- **Problem requirements**
Only the pictures are to be left out; set down the rest of the records exactly.

........

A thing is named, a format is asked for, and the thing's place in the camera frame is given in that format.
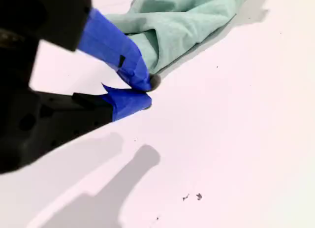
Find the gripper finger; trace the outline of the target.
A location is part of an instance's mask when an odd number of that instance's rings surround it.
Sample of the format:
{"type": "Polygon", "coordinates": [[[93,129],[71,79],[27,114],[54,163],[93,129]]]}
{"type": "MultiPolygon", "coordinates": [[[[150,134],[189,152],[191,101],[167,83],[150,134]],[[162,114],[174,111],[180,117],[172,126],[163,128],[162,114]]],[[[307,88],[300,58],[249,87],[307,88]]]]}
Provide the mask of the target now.
{"type": "Polygon", "coordinates": [[[28,85],[41,40],[104,61],[133,89],[150,92],[160,84],[137,45],[91,0],[0,0],[0,68],[7,81],[28,85]]]}
{"type": "Polygon", "coordinates": [[[15,89],[0,96],[0,172],[19,170],[99,127],[149,108],[133,89],[104,86],[102,95],[15,89]]]}

........

- **Exercise response**
A thing is named, a format is asked for, and the thing's place in the camera frame is given in that format.
Find the gripper finger; trace the outline of the target.
A location is part of an instance's mask when an odd number of that instance's rings surround it.
Sample of the format:
{"type": "Polygon", "coordinates": [[[93,129],[71,79],[27,114],[54,163],[93,129]]]}
{"type": "MultiPolygon", "coordinates": [[[[150,134],[189,152],[191,101],[167,83],[150,134]],[[162,114],[174,111],[180,117],[172,126],[163,128],[162,114]]],[[[307,88],[300,58],[249,87],[307,88]]]]}
Provide the mask of the target now.
{"type": "Polygon", "coordinates": [[[28,85],[41,40],[104,61],[133,89],[150,92],[160,84],[137,45],[91,0],[0,0],[0,68],[7,81],[28,85]]]}
{"type": "Polygon", "coordinates": [[[15,89],[0,96],[0,172],[19,170],[99,127],[149,108],[133,89],[104,86],[102,95],[15,89]]]}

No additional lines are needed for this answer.